◆ Task item ◆
Reproduce nothing but the lines from the start of the material through the line that includes "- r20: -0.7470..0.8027", both ends included, and omit every picture.

◆ Input data ◆

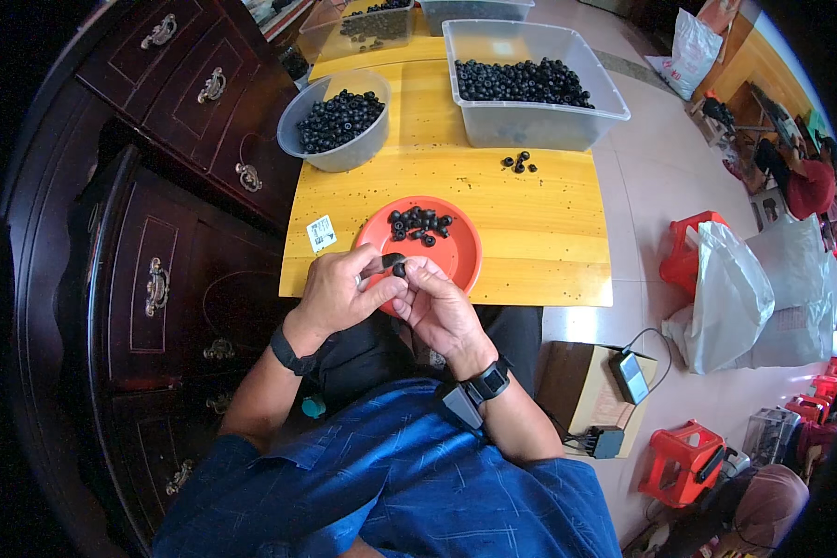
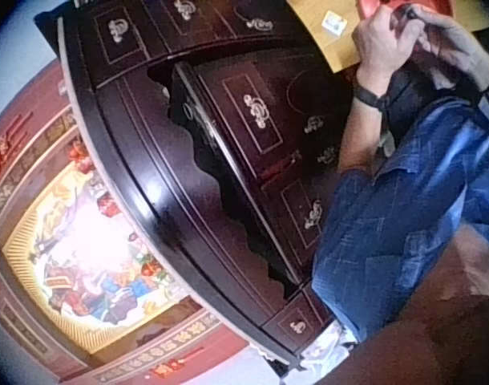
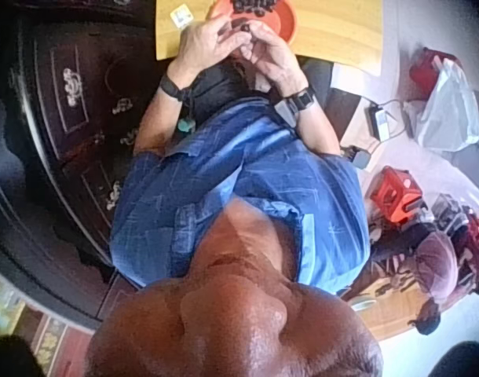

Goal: Manually inspect and sort black berries from a plate into different containers.

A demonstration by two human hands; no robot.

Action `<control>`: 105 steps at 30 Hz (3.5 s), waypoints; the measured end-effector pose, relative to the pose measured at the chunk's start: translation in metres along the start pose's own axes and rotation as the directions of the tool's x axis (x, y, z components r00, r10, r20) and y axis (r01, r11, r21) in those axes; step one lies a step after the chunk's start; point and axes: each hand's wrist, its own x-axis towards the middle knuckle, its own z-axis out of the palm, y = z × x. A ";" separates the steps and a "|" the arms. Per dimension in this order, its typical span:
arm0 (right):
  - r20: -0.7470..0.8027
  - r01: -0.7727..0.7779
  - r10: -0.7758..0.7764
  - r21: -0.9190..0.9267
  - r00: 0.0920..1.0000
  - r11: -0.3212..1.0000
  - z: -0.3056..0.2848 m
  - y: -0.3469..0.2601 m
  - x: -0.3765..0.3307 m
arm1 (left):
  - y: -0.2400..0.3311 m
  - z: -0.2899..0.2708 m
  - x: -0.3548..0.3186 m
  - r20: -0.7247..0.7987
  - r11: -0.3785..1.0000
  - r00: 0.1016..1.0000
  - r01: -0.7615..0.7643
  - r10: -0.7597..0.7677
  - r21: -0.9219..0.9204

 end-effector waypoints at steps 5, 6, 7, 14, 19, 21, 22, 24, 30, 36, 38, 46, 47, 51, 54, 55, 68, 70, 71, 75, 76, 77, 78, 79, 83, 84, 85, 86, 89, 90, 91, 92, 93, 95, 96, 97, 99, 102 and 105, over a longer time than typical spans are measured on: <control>-0.004 -0.012 0.012 0.007 1.000 1.000 0.004 0.002 -0.001 | 0.000 0.007 0.000 -0.075 0.998 0.995 -0.063 0.061 -0.024; -0.048 -0.013 0.013 0.003 0.999 1.000 0.006 0.002 -0.002 | -0.001 0.008 -0.001 -0.062 0.998 0.997 -0.054 0.053 -0.016; -0.047 -0.012 0.012 0.002 0.999 1.000 0.007 0.002 -0.002 | -0.001 0.008 -0.001 -0.048 0.999 0.998 -0.048 0.047 -0.009; -0.031 -0.010 0.009 -0.023 0.999 1.000 0.002 0.000 -0.001 | 0.000 0.009 0.000 -0.037 0.999 0.998 -0.048 0.048 0.012; -0.037 -0.012 0.011 -0.030 0.999 0.999 0.005 -0.001 -0.001 | 0.000 0.008 0.002 -0.028 0.999 0.999 -0.041 0.041 0.000; -0.055 -0.011 0.009 -0.033 0.998 0.999 0.005 -0.001 0.000 | 0.000 0.008 0.002 -0.035 0.999 0.998 -0.047 0.047 0.003; -0.055 -0.012 0.010 -0.033 0.998 0.999 0.005 -0.001 -0.001 | 0.000 0.008 0.001 -0.041 0.999 0.998 -0.053 0.053 0.007; -0.068 -0.015 0.014 -0.019 0.998 1.000 0.006 0.000 -0.002 | -0.002 0.009 0.001 -0.042 0.998 0.997 -0.056 0.057 0.018; -0.019 0.037 -0.037 -0.030 0.999 0.999 -0.003 0.004 -0.001 | -0.003 0.014 -0.003 -0.022 0.997 0.998 -0.059 0.060 0.040; 0.030 0.032 -0.032 0.001 0.999 0.999 -0.004 0.004 0.002 | -0.004 0.015 -0.005 -0.035 0.998 0.998 -0.055 0.054 -0.012; 0.031 0.038 -0.038 0.014 0.999 0.999 0.001 0.003 0.001 | 0.001 0.010 -0.004 -0.042 0.996 0.998 -0.047 0.044 -0.074; 0.019 0.017 -0.016 -0.083 1.000 0.996 0.008 -0.004 0.006 | 0.010 0.009 0.003 -0.105 0.947 0.994 -0.024 -0.011 -0.320; -0.004 0.020 -0.021 -0.143 1.000 0.989 0.005 -0.004 0.005 | 0.009 0.007 0.005 -0.107 0.947 0.994 -0.029 -0.006 -0.319; -0.056 0.119 -0.162 -0.457 0.985 0.881 -0.001 -0.013 0.003 | -0.012 -0.006 0.017 0.080 0.983 0.993 0.094 -0.083 -0.158; -0.029 0.250 -0.359 -0.667 0.933 0.702 -0.003 -0.026 0.001 | -0.044 -0.020 0.039 0.157 0.984 0.974 0.173 -0.163 -0.051; 0.038 0.302 -0.476 -0.817 0.879 0.491 -0.005 -0.032 0.001 | -0.044 -0.029 0.054 0.134 0.974 0.966 0.227 -0.223 -0.022; 0.498 0.098 -0.405 -0.714 0.766 -0.693 -0.015 -0.038 0.038 | -0.072 -0.020 0.032 -0.091 0.937 0.944 0.326 -0.316 0.129; 0.472 0.077 -0.399 -0.715 0.787 -0.695 -0.014 -0.037 0.040 | -0.073 0.001 0.007 -0.048 0.918 0.919 0.394 -0.391 0.047; 0.456 0.076 -0.397 -0.727 0.797 -0.682 -0.013 -0.037 0.041 | -0.069 0.007 0.000 0.009 0.899 0.899 0.438 -0.439 0.012; 0.486 0.093 -0.401 -0.718 0.776 -0.689 -0.017 -0.032 0.051 | -0.073 0.038 -0.014 0.037 0.852 0.868 0.493 -0.495 -0.176; 0.490 0.093 -0.400 -0.713 0.775 -0.695 -0.015 -0.030 0.052 | -0.077 0.044 -0.014 0.033 0.853 0.870 0.489 -0.492 -0.181; 0.500 0.082 -0.369 -0.672 0.783 -0.736 -0.014 -0.026 0.053 | -0.081 0.049 -0.013 0.005 0.852 0.873 0.478 -0.488 -0.213; 0.509 0.072 -0.338 -0.628 0.792 -0.775 -0.012 -0.024 0.053 | -0.084 0.053 -0.013 -0.024 0.851 0.874 0.465 -0.485 -0.243; 0.500 0.076 -0.322 -0.624 0.804 -0.778 -0.014 -0.023 0.055 | -0.085 0.054 -0.012 -0.027 0.853 0.876 0.460 -0.481 -0.248; 0.502 0.072 -0.295 -0.589 0.813 -0.805 -0.022 -0.022 0.050 | -0.086 0.052 -0.009 0.002 0.816 0.858 0.489 -0.513 -0.308; 0.502 0.069 -0.297 -0.587 0.812 -0.807 -0.028 -0.023 0.048 | -0.086 0.051 -0.008 0.029 0.793 0.847 0.508 -0.530 -0.337; 0.506 0.113 -0.234 -0.565 0.830 -0.817 -0.031 -0.026 0.044 | -0.087 0.051 -0.008 0.027 0.794 0.849 0.505 -0.528 -0.340; 0.506 0.159 -0.172 -0.544 0.845 -0.824 -0.033 -0.029 0.041 | -0.088 0.051 -0.008 0.012 0.802 0.852 0.498 -0.524 -0.331; 0.524 0.252 -0.120 -0.582 0.843 -0.773 -0.024 -0.034 0.021 | -0.096 0.055 -0.009 -0.031 0.823 0.860 0.475 -0.509 -0.312; 0.525 0.253 -0.118 -0.580 0.843 -0.774 -0.024 -0.035 0.016 | -0.098 0.056 -0.009 -0.059 0.836 0.866 0.459 -0.496 -0.300; 0.538 0.286 -0.080 -0.561 0.839 -0.777 -0.025 -0.036 0.010 | -0.098 0.057 -0.009 -0.057 0.837 0.867 0.457 -0.495 -0.302; 0.551 0.318 -0.042 -0.542 0.834 -0.778 -0.024 -0.037 0.004 | -0.098 0.057 -0.008 -0.079 0.846 0.872 0.442 -0.484 -0.299; 0.551 0.317 -0.043 -0.541 0.833 -0.779 -0.023 -0.038 0.000 | -0.097 0.057 -0.008 -0.102 0.855 0.876 0.427 -0.472 -0.296; 0.599 0.370 -0.010 -0.507 0.801 -0.779 -0.022 -0.038 -0.005 | -0.094 0.057 -0.007 -0.094 0.847 0.869 0.441 -0.485 -0.297; 0.594 0.366 -0.012 -0.512 0.805 -0.777 -0.024 -0.037 -0.005 | -0.093 0.058 -0.007 -0.093 0.841 0.863 0.453 -0.497 -0.297; 0.590 0.351 -0.013 -0.497 0.807 -0.793 -0.024 -0.034 -0.006 | -0.094 0.060 -0.008 -0.092 0.840 0.862 0.454 -0.499 -0.298; 0.582 0.335 -0.013 -0.486 0.813 -0.807 -0.025 -0.031 -0.007 | -0.100 0.065 -0.011 -0.125 0.836 0.856 0.441 -0.501 -0.326; 0.579 0.350 0.010 -0.478 0.815 -0.806 -0.028 -0.029 -0.004 | -0.101 0.062 -0.010 -0.106 0.852 0.868 0.441 -0.484 -0.282; 0.589 0.357 -0.011 -0.505 0.808 -0.786 -0.027 -0.029 0.000 | -0.101 0.061 -0.009 -0.083 0.844 0.869 0.446 -0.488 -0.297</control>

◆ Output of the task ◆
Goal: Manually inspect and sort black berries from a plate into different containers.

A demonstration by two human hands; no robot.

Action `<control>`: 105 steps at 30 Hz (3.5 s), waypoints; the measured end-effector pose, relative to the pose measured at the chunk's start: translation in metres along the start pose's own axes and rotation as the directions of the tool's x axis (x, y, z components r00, r10, r20) and y axis (r01, r11, r21) in those axes; step one lies a step after the chunk's start; point and axes: each hand's wrist, its own x-axis towards the middle knuckle, its own z-axis out of the palm, y = z × x. A ";" separates the steps and a "|" the arms. Per dimension in this order, its typical span:
arm0 (right):
  - r20: -0.7470..0.8027

No additional output will be generated.